The next step is to understand whether the dysmenorrhea is purely cyclic, acyclic, or both. Purely cyclic dysmenorrhea is very likely to be a primary condition and is unlikely to uncover any pelvic pathology. Purely acyclic chronic pelvic pain can be caused by a chronic pelvic inflammatory disease. Patients with both cyclic and acyclic dysmenorrhea most likely have endometriosis. Pelvic ultrasonography is required to confirm the diagnosis of endometriosis.
The most common sites of endometrial tissue location include the ovaries and the cul-de-sac, which can be easily visualized and examined with a proper pelvic ultrasonographic scan. Ultrasonography can also help exclude anatomical anomalies of the uterine cavity or the Mullerian ducts, which contribute to a considerable number of dysmenorrhea cases in young adolescents.
The management of primary dysmenorrhea in adolescents can be classified into non-pharmacologic and pharmacologic treatment. Herbal preparations and acupuncture may relieve some symptoms. As well, increasing the intake of fish or other sources rich in omega-3 fatty acids tends to decrease symptoms in some patients. Most cases of primary dysmenorrhea, however, need some sort of pharmacologic intervention for adequate symptomatic relief.
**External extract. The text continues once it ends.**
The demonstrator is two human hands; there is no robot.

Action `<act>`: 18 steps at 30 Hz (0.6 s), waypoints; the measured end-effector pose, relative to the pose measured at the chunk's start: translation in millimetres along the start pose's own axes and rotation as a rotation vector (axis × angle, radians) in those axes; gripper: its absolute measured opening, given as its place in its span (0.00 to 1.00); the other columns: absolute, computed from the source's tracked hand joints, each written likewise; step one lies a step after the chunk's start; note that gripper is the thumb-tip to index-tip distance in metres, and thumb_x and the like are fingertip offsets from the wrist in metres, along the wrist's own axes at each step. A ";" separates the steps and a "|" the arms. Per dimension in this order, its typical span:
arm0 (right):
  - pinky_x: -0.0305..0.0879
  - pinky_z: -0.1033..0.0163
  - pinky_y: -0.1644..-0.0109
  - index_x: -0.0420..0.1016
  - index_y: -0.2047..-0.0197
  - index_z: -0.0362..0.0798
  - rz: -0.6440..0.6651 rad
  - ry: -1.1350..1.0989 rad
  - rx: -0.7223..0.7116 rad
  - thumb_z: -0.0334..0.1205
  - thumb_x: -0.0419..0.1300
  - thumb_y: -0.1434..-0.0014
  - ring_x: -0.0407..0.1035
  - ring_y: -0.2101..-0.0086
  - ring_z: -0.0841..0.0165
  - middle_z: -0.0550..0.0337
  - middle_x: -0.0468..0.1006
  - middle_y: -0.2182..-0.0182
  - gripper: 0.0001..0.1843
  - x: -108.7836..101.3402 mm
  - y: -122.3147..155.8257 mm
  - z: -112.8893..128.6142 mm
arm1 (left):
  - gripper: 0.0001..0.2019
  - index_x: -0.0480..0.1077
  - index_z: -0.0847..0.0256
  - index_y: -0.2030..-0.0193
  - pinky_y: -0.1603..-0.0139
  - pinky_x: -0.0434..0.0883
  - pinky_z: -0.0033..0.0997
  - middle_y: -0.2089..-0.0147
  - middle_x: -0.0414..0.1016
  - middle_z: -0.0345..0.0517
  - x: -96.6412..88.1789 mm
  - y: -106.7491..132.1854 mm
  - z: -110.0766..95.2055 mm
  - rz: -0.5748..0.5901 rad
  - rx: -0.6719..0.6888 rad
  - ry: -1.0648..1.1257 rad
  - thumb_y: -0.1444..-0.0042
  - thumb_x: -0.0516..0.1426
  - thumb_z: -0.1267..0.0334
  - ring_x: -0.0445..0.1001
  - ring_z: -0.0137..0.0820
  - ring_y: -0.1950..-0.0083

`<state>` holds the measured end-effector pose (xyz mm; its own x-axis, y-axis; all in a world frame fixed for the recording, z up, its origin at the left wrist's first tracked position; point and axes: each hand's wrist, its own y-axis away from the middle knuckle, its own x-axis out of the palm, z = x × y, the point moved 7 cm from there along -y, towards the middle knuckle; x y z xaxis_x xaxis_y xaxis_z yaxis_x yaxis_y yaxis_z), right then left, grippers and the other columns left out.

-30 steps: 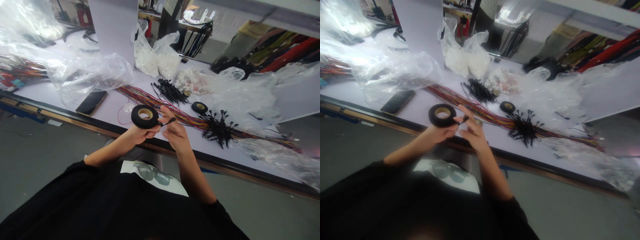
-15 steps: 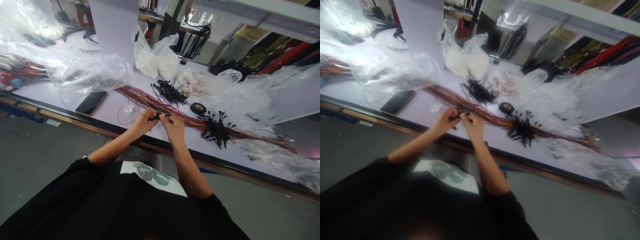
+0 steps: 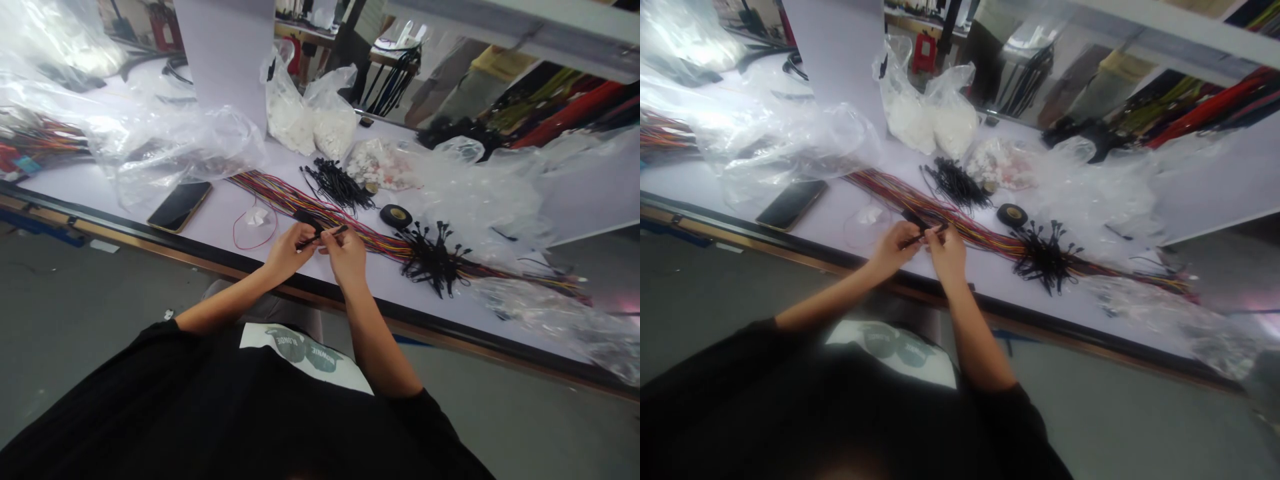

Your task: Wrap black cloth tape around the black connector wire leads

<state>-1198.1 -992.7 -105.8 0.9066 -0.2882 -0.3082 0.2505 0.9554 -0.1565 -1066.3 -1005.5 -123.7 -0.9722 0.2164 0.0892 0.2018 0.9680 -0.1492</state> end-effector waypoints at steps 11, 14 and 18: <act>0.69 0.61 0.66 0.69 0.75 0.49 0.080 0.102 -0.058 0.48 0.61 0.50 0.75 0.75 0.65 0.60 0.79 0.80 0.12 -4.4 14.6 19.6 | 0.25 0.67 0.64 0.65 0.89 0.49 0.18 0.75 0.70 0.43 18.0 7.0 17.6 0.449 -0.707 0.715 0.48 0.53 0.39 0.67 0.23 0.81; 0.69 0.63 0.69 0.70 0.77 0.48 0.074 -0.025 0.000 0.48 0.62 0.52 0.74 0.78 0.67 0.60 0.79 0.81 0.13 -5.4 14.5 16.2 | 0.23 0.67 0.63 0.67 0.88 0.47 0.16 0.78 0.67 0.39 17.9 6.7 17.9 0.435 -0.597 0.755 0.53 0.59 0.42 0.62 0.21 0.82; 0.66 0.65 0.76 0.69 0.81 0.47 0.029 -0.214 0.143 0.48 0.63 0.55 0.69 0.83 0.70 0.61 0.76 0.85 0.14 -3.9 12.3 2.5 | 0.26 0.68 0.62 0.67 0.80 0.60 0.19 0.74 0.66 0.38 4.8 9.6 -0.2 0.365 -0.213 0.579 0.68 0.68 0.46 0.64 0.22 0.75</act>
The most commonly used medications for primary dysmenorrhea in adolescents are ibuprofen, naproxen, mefenamic acid, and celecoxib. These four medications belong to the non-steroidal anti-inflammatory drugs family, except for celecoxib, which is a specific COX-2 inhibitor. The efficacy, safety, and tolerability of all these medications are similar.
Oral combined contraceptive pills are also considered as first-line therapy for the management of primary dysmenorrhea in adolescents. Seasonale, Seasonique, and Lybrel have been all used with excellent results in adolescents with dysmenorrhea. The active ingredients in these medications are levonorgestrel and ethynyl estradiol.
Adolescents who do not respond to these pharmacological interventions are more likely to have secondary dysmenorrhea, and further diagnostic work-up is indicated to exclude less common causes of dysmenorrhea. Laparoscopy is indicated after 6 months of conservative management of dysmenorrhea to exclude the possibility of endometriosis.
If endometriosis implants are visualized by laparoscopy, they should be removed or obliterated by laser vaporization. Low-dose monophasic oral contraceptives can also be administered to adolescents with endometriosis in a non-cyclic fashion. Medical management of endometriosis also includes the administration of nafarelin and leuprolide, both of which are gonadotropin-releasing hormone receptor (GnRH) agonists. GnRH agonists should be avoided whenever possible, however, in young adolescent girls. Aromatase inhibitors can be also used in adolescents with endometriosis-associated dysmenorrhea, but they should be combined with a progestin to prevent the development of ovarian folliculogenesis.